Task: Filter these entries down to the lines that hold the word "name", and show each of them.

Provided information:
---*---
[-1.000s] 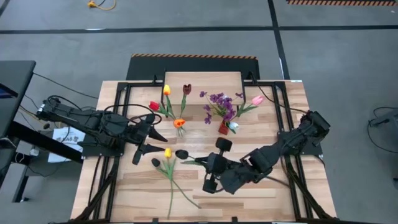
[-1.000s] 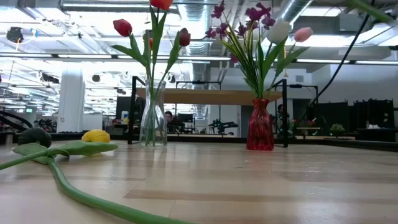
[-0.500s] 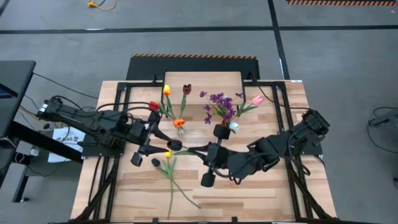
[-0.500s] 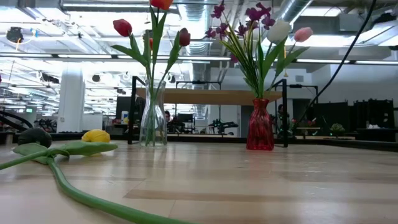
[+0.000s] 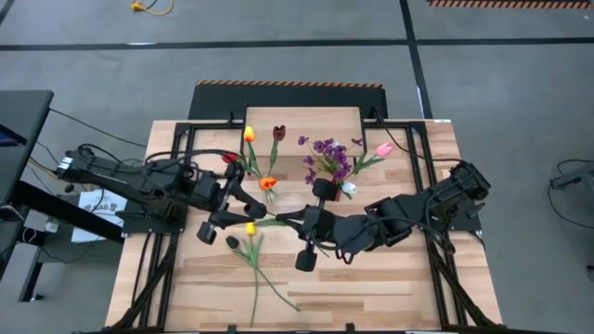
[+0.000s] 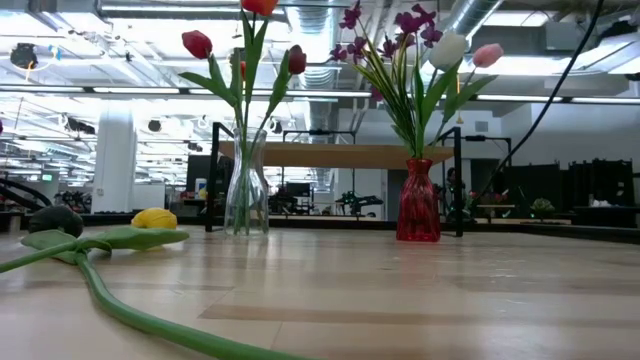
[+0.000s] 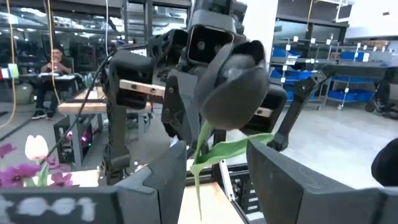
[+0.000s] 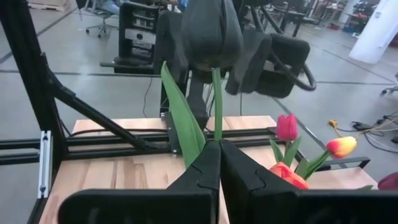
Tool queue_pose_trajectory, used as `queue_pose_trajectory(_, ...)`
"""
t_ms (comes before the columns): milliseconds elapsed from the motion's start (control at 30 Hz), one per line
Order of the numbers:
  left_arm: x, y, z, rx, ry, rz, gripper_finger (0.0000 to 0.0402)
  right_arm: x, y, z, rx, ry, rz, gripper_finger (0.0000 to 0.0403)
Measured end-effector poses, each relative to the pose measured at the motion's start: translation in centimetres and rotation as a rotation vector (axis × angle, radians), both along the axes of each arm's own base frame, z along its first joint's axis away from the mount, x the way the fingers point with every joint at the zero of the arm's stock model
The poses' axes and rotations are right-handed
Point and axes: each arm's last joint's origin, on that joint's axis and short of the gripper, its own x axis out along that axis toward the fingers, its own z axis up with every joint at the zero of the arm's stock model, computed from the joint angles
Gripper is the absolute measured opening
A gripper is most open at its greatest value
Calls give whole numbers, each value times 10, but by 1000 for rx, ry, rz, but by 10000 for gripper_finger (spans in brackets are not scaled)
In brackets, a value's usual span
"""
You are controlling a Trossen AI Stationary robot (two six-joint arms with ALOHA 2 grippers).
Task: Pick and place flowers into a vace then onto a shelf
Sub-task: Put the right black flower into the transparent flower vase
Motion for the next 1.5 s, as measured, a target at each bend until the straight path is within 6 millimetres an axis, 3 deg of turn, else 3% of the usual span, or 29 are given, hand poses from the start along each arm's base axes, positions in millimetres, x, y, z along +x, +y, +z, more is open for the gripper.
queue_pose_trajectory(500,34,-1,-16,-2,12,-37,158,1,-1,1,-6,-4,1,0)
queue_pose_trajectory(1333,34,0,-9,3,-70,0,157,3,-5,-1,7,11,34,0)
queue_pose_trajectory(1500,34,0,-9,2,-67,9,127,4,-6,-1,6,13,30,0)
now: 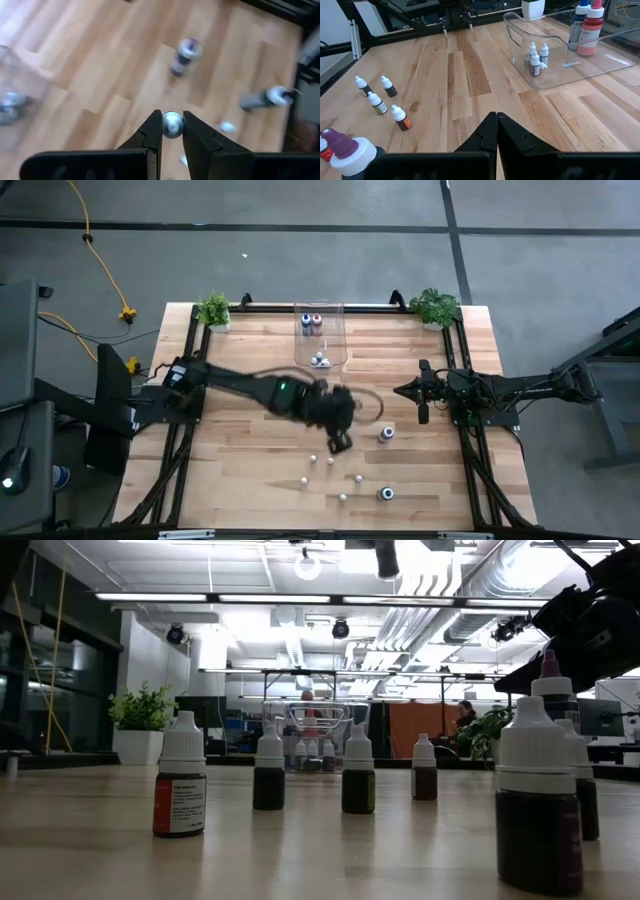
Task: Pick & Place food coloring
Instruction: Put the small light green food coloring into the transparent bin
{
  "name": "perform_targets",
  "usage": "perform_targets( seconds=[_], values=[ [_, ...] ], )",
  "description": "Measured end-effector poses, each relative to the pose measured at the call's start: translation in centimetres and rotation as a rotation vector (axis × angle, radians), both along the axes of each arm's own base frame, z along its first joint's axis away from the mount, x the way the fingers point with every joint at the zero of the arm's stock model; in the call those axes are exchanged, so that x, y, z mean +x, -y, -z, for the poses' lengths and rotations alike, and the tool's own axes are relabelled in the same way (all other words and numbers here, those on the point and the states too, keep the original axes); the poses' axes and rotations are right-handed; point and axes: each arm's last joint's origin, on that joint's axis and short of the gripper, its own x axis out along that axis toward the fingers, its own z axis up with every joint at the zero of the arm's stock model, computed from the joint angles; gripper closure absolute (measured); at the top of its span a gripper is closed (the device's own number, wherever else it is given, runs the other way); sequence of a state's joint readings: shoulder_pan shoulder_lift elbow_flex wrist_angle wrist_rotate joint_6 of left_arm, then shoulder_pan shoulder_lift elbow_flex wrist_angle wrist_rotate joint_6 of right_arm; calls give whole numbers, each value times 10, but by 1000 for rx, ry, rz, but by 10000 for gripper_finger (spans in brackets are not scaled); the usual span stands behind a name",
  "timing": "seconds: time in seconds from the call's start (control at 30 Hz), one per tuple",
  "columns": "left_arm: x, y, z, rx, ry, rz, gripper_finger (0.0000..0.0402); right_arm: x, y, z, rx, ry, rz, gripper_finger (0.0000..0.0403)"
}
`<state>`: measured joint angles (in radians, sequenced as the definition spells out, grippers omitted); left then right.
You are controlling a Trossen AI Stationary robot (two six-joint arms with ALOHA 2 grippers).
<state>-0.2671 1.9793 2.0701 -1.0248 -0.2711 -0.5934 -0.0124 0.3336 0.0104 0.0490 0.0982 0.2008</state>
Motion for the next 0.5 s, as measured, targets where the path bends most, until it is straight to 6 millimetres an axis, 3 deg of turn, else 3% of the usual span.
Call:
perform_targets(
  seconds=[0.37,0.5],
  values=[
    [15,-122,-1,-90,19,-251,356,0,0,0,0,0,0,402],
    [14,-155,-2,-94,43,-329,356,0,0,0,0,0,0,402]
  ],
)
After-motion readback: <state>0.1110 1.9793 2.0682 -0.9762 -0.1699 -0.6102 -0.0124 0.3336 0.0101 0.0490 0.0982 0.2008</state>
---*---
Final answer:
  "name": "perform_targets",
  "description": "Measured end-effector poses, each relative to the pose measured at the call's start: translation in centimetres and rotation as a rotation vector (axis × angle, radians), both along the axes of each arm's own base frame, z along its first joint's axis away from the mount, x the way the fingers point with every joint at the zero of the arm's stock model; in the call those axes are exchanged, so that x, y, z mean +x, -y, -z, for the poses' lengths and rotations alike, and the tool's own axes are relabelled in the same way (all other words and numbers here, those on the point and the states too, keep the original axes); the poses' axes and rotations are right-handed; point and axes: each arm's last joint's origin, on that joint's axis and short of the gripper, its own x axis out along that axis toward the fingers, its own z axis up with every joint at the zero of the arm's stock model, computed from the joint angles; gripper closure absolute (measured); at the top of its span a gripper is closed (the device's own number, wherever else it is given, runs the other way); sequence of a state's joint readings: shoulder_pan shoulder_lift elbow_flex wrist_angle wrist_rotate joint_6 of left_arm, then shoulder_pan shoulder_lift elbow_flex wrist_angle wrist_rotate joint_6 of right_arm; calls give whole numbers, each value times 10, but by 1000 for rx, ry, rz, but by 10000 for gripper_finger (spans in brackets are not scaled); the usual span stands behind a name",

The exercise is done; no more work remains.